В лес мы уезжали в семь часов утра на «генеральской» платформе прицепленной к мотовозу. Так называли платформу для перевозки на выпас домашнего скота жителей поселка. К моменту отправления  «генеральской» на неё уже было погружено все необходимое нам на целый день работы в лесу. В каждой бригаде было по пять человек и каждому полагалось иметь мотопилу «Дружба» со свежим, только заточенным, комплектом цепей, пятилитровую канистру с бензиново-масляной смесью, два топора, которыми можно было бриться, и каска лесоруба. Точилка работала по ночам, и утром мы получали все, что сдали вечером на заточку. Весь этот скарб должен был погрузить на платформу дежурный бригады. Он же бежал на кухню и забирал, приготовленный нашими девочками ночью, обеденный провиант для бригады. На обед на пятерых нам давали две трети ведра супа с мясом невпроворот, две буханки черного, по пол батона белого на брата, пачку масла, пять плавленых сырков, сахар, и самое ценное – пятидесяти граммовую пачку индийского чая со слониками.

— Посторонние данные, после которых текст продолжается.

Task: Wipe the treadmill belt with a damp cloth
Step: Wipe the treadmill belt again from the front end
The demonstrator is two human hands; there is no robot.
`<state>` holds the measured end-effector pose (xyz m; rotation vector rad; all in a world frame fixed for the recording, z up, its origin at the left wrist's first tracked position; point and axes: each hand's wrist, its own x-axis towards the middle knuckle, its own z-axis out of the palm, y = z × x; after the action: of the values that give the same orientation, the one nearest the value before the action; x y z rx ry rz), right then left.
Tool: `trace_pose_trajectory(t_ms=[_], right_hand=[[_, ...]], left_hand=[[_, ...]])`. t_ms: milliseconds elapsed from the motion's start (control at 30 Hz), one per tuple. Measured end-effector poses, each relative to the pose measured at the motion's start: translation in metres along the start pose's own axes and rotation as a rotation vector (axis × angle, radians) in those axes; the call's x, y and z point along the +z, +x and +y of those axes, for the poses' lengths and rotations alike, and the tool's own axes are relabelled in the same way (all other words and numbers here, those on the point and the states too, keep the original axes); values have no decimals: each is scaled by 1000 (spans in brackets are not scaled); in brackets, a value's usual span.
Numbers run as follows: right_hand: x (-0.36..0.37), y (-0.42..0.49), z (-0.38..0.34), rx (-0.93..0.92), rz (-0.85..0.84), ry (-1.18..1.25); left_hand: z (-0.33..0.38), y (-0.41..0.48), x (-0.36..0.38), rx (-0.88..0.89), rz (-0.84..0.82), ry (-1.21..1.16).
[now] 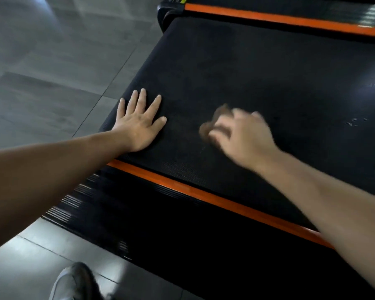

Сначала мы каждый день возили туда и обратно нашу алюминиевую посуду, но потом бросили это занятие, и оставляли её в лесу где-нибудь у кострища, а мыли их нам лисы и барсуки, вылизывая до блеска. Так что перед обедом каждый дополнительно протирал её, если хотел, мхом, чтобы отбить запах слюны наших посудомоек.

С нами в лес уезжали наши кураторы, прикрепленные к каждой бригаде профессиональные лесорубы из боевого отряда «Рижное». Нас курировал Гриша, бывший зэк, отсидевший пятнадцать лет в сибирских лагерях по статье «за измену Родине», после чего был отправлен на поселение в Карелию, обзавелся семьей с четырьмя детьми, и жил, и работал в отряде уже много лет.  Гриша был человек фантастической силы, среднего роста и на вид не очень мощный. Свою кепку, и пиджак, он один во всем поселке предпочитал эту форму одежды, он казалось, никогда и не снимал, во всяком случае, я его видел только один раз во фланелевой рубашке, когда температура атмосферы над «Рижным» достигла 32-х градусов.  Я и не думал, что имеет такие железные мышцы, пока не увидел, как он одной рукой, будто соломинку, закинул себе на плечо трехметровое сырое бревно сантиметров семьдесят в диаметре, и пошел с ним в своем пиджаке и ленинской кепке, не ощущая этого груза. А когда один раз мы заметили, что у Гриши необычно красные глаза, и поинтересовались, не заболел ли наш опекун, он признался, что посидел вчера вечером с кумом, попил бормотухи.  На вопрос, сколько же они съели этого зелья, он сообщил, что от двадцатилитровой канистры к ночи осталось по стакану на опохмелку.
Гриша был немногословен, как почти все очень сильные люди, но приветлив и улыбчив, со спокойным загорелым лицом с постоянной жесткой щетиной, от которой исходило специфическое шуршание, когда он проводил по ней рукой, или почесывал её о ворот пиджака, когда руки были заняты работой.